Fe-menino (ou por que devemos discutir gênero), Rafael Revadam

21 de outubro, 2015

(Brasil Post, 21/10/2015) Eu nasci com a voz fina. No começo, os parentes acreditavam que o problema se resolveria na adolescência. Mas não. “O Rafael respira pela boca, deve ser isso”. “Não deve ser desvio no septo? Quem sabe se ele tirar a amígdala?”. Então, vieram os gostos diferenciados. Eu não curtia esportes, preferia os livros. Não saía na rua, ficava em casa. Na adolescência chegaram os primeiros melhores amigos e os trejeitos. Eu era afeminado. E os outros, sempre os outros, sabiam mais de mim do que eu mesmo.

Leia mais: Ainda em discussão no Brasil, educação de gênero é realidade na Argentina desde 2006 (Opera Mundi, 11/10/2015)

Num certo natal, a cena aconteceu como se fosse capítulo de novela. Eu estava saindo de um banheiro meio escondido e peguei um coletivo de tias e conhecidos conversando. O tema era eu. Supostamente, alguém tinha me visto “transando com um negão na praia”. Assim, com todo o racismo e homofobia presente numa única frase. Com tom de deboche e indignação de quem se achava no direito de julgar a minha vida. E caluniá-la. Comecei a prestar a atenção nos familiares e encontrei mais comentários preconceituosos em outros parentes. A partir deste momento decidi que não viveria para me encaixar aos padrões e agradar aos outros. De que adianta? Eu viveria pra mim.

Se os familiares agridem, os desconhecidos violentam. Logo no meu primeiro emprego, aos 16 anos, percebi que as pessoas diferentes eram reconhecidas no olhar. E eu era diferente. Os primeiros assédios vieram no transporte público. No começo, você reluta a acreditar. Eram homens que poderiam ser seu pai tentando encochadas, insinuando posturas sexuais, ostentando volumes e induzindo o seu corpo a participar. E quando você cai em si, a primeira atitude é pensar em defesas. Coloca a mochila para a frente, coloca para trás. Empurra a pessoa. Desvia. No horário de pico, quando existem mais pessoas por metro quadrado e o assédio se agrava, a solução fica no contorcionismo. Nas poucas vezes em que gritei, consegui constranger os tarados. Mas fui motivo de risos para todos os outros presentes. E por mais surreal que isso possa parecer, acontece com mais frequência do que possa imaginar. A última vez foi no começo dessa semana.

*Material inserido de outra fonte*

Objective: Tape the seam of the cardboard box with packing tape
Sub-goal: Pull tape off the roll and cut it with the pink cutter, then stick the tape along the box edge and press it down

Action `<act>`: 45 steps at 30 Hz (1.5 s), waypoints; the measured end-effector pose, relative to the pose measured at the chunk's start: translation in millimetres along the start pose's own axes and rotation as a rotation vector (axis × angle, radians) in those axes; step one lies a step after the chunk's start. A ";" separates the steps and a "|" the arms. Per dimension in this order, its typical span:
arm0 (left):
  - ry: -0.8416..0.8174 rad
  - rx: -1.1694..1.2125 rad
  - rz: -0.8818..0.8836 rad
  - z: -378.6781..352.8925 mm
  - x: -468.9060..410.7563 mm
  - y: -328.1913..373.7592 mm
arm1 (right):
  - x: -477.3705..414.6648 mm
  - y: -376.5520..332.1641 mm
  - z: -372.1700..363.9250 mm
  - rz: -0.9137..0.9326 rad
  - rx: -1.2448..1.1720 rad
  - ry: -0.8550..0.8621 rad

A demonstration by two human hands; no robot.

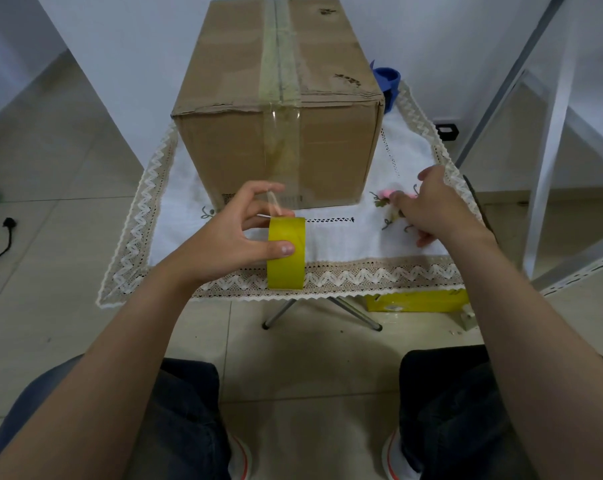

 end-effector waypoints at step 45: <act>0.446 0.625 0.251 -44.0 -35.2 9.6 | 37.0 -35.1 27.6 0.318 0.194 0.423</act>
Point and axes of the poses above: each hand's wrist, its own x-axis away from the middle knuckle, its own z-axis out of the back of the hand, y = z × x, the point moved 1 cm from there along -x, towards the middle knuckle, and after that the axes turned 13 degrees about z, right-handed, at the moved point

Durante o meu período de exclusão e reaproximação das pessoas, conheci gente que passava por situações parecidas. A agressão por ser o que é pode vir em diversas formas. Machismo, racismo, homofobia, transfobia. Em grupos do Facebook, fui apresentado à questão de igualdade de gênero. Pessoas que defendiam um ensino igualitário, sem percepções do masculino ou feminino, sem padrões e sem condenações a quem fugia dos estereótipos. E eu comprei a luta primeiramente não pensando em um mundo melhor. Eu comprei por mim.

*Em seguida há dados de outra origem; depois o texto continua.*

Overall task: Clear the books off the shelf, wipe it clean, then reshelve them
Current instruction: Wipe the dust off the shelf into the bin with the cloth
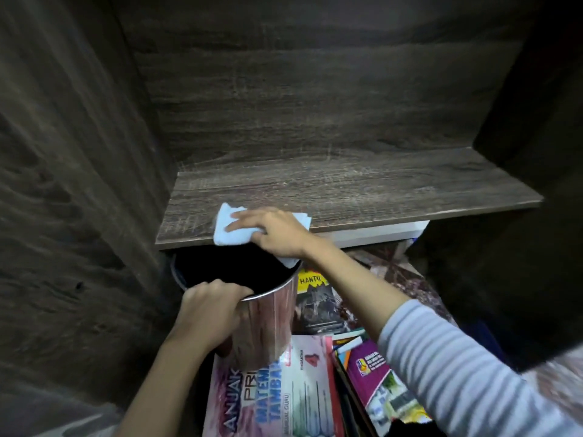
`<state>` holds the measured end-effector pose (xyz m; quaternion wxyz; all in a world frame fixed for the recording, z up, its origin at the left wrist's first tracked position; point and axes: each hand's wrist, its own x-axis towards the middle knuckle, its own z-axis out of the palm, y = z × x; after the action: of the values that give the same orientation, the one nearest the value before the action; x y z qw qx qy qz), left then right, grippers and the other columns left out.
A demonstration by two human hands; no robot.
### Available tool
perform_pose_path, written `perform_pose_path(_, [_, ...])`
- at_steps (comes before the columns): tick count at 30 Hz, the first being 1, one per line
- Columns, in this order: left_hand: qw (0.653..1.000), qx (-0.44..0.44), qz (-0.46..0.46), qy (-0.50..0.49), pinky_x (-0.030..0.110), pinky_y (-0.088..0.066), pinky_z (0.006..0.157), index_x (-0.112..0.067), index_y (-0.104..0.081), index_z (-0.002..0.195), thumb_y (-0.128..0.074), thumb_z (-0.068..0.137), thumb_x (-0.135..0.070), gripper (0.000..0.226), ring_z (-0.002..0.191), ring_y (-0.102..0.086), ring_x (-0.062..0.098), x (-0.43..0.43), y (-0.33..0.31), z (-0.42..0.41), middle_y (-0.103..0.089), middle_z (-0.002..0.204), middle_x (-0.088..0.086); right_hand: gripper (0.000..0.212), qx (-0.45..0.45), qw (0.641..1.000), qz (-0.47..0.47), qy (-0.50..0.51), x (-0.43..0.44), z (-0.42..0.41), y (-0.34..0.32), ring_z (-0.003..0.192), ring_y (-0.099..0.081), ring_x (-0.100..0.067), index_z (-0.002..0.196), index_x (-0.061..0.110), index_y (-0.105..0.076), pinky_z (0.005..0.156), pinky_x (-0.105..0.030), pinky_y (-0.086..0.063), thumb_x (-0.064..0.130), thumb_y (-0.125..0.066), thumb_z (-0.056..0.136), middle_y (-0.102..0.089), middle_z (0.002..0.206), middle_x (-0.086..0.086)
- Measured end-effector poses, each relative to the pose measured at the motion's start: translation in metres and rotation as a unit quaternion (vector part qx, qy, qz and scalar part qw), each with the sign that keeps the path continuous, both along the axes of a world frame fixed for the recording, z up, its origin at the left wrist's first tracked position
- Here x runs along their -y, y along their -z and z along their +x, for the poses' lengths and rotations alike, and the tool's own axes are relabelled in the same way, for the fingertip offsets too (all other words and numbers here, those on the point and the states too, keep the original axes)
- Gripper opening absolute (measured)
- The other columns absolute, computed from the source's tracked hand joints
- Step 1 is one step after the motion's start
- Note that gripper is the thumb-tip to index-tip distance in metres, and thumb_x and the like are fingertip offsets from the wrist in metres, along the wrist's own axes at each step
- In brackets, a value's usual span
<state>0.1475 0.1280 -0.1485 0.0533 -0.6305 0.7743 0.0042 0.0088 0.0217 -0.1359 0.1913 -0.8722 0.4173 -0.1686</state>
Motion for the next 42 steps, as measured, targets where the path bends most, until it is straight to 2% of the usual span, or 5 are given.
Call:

Ao pesquisar sobre os Planos Municipais de Educação já aprovados no País, tive a desagradável surpresa de que todos excluíram as questões de gênero. Entre as alegações, estava o medo de se criar banheiros únicos para homens e mulheres. Isso é uma apologia ao assédio sexual, disseram uns. Não é de Deus, repetiram outros. A ignorância de não se colocar no lugar do outro atropelou uma oportunidade de combater preconceitos enraizados na nossa sociedade. E, infelizmente, atropelará os planos restantes a serem aprovados por aí.

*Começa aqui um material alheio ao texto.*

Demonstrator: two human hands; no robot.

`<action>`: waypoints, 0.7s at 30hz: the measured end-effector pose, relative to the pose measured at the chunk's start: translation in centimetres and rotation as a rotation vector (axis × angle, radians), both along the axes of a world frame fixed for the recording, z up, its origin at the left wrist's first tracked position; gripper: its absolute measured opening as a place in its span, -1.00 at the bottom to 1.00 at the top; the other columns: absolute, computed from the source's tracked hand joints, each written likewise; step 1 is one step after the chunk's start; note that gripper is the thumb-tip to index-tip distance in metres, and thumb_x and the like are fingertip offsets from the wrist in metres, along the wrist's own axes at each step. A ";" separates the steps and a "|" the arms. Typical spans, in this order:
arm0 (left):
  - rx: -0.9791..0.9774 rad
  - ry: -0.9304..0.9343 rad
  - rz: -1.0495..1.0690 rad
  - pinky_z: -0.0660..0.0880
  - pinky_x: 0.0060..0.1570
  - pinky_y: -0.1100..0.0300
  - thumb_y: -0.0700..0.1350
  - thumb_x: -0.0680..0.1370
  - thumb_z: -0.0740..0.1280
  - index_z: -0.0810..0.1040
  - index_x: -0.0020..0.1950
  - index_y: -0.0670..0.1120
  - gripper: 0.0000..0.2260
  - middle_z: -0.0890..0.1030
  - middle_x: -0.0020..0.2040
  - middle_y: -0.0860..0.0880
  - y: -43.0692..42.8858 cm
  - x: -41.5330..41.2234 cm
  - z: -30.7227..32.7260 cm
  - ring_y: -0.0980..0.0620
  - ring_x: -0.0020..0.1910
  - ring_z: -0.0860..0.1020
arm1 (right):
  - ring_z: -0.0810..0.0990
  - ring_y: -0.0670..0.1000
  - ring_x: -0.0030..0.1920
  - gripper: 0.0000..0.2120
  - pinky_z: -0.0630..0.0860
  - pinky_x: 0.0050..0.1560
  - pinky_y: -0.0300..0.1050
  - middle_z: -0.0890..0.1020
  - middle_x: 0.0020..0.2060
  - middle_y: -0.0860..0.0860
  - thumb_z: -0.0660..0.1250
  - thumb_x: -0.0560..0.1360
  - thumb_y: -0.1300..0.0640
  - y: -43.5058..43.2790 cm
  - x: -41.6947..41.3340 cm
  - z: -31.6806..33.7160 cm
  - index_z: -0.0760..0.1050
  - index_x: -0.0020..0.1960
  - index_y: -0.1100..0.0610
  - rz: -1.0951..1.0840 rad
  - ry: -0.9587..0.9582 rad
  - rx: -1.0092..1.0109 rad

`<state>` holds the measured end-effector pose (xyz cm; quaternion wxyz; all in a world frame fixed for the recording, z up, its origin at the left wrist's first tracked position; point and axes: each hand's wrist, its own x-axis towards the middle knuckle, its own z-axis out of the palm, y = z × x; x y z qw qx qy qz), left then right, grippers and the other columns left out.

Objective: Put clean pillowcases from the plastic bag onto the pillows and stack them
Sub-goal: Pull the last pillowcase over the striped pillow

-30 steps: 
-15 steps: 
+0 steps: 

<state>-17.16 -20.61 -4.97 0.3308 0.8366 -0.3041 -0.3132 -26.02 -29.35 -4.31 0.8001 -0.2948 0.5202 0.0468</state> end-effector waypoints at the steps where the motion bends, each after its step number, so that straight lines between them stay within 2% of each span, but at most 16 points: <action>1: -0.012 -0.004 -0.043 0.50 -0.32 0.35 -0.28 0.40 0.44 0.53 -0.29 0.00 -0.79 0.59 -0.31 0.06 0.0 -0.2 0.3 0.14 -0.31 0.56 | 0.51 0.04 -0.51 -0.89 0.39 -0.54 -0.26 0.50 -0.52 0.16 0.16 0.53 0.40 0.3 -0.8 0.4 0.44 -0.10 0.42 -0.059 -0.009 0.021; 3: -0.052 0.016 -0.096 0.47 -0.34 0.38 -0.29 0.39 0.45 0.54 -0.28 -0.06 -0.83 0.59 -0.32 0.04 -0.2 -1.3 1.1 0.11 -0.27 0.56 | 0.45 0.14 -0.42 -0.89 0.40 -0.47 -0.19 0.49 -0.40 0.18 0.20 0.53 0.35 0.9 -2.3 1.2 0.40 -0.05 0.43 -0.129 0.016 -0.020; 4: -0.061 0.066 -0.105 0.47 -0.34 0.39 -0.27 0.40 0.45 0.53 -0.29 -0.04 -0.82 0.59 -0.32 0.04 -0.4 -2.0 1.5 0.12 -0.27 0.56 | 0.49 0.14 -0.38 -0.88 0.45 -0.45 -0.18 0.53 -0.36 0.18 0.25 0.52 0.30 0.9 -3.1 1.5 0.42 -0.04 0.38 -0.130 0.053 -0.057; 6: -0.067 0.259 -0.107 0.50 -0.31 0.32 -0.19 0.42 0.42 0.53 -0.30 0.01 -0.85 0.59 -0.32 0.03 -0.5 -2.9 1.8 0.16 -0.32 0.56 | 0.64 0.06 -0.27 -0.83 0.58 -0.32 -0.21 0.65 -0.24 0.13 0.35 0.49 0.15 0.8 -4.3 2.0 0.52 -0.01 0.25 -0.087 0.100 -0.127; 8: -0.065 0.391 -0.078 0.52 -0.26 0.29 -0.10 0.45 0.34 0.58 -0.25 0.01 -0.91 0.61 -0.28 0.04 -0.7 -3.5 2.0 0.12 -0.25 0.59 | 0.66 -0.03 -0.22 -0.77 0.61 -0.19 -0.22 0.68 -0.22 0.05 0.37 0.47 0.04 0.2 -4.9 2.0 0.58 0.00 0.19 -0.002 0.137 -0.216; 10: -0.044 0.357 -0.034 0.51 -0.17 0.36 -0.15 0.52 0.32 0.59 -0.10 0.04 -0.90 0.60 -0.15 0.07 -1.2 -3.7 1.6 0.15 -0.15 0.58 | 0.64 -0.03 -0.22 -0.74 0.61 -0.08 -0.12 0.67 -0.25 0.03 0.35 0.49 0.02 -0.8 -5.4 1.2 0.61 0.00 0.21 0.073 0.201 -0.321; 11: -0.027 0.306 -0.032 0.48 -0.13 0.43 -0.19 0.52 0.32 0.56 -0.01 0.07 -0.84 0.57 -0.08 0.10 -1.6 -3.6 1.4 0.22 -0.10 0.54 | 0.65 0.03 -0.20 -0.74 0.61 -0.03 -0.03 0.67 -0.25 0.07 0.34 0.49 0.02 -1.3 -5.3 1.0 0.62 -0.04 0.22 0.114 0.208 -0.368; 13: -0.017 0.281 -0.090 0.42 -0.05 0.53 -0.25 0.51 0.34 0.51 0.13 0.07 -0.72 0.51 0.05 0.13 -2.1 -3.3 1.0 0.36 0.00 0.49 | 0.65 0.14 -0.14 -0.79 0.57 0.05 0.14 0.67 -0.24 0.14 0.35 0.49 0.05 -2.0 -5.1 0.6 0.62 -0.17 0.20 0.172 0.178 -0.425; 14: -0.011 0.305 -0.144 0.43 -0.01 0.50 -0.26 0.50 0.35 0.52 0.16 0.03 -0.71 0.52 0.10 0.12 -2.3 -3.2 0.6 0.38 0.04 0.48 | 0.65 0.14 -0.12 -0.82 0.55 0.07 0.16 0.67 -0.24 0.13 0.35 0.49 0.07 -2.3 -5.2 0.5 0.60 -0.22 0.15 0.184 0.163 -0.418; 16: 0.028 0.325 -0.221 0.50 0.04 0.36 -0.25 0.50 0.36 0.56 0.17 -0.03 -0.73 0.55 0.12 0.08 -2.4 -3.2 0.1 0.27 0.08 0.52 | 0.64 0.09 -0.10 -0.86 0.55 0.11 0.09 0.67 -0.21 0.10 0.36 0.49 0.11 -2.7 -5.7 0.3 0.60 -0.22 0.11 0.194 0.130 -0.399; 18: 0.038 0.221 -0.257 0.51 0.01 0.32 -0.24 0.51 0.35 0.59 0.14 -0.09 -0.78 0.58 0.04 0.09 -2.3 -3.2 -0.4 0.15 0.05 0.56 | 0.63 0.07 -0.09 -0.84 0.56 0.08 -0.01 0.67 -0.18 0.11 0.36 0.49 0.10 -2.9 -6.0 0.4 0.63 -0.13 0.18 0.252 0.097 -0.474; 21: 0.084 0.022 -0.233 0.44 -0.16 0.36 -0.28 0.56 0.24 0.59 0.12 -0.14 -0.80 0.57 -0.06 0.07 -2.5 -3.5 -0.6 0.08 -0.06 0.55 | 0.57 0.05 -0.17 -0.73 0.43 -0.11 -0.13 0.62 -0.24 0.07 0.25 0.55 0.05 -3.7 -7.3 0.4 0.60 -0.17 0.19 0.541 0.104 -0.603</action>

A nossa genitália é o juiz. É ela quem decide como cada um deve se comportar. Machão ou frágil, padrão decidido em sorteio. O resultado da Tele Sena biológica sai em cromossomos. E você não pode fugir do seu prêmio. A vestimenta da conduta padrão é o uniforme pra viver em coletivo. E não, não seja diferente, não quebre o padrão, não se liberte do mundo. Ou eles tentam te converter, ou se veem no direito de te esmagar.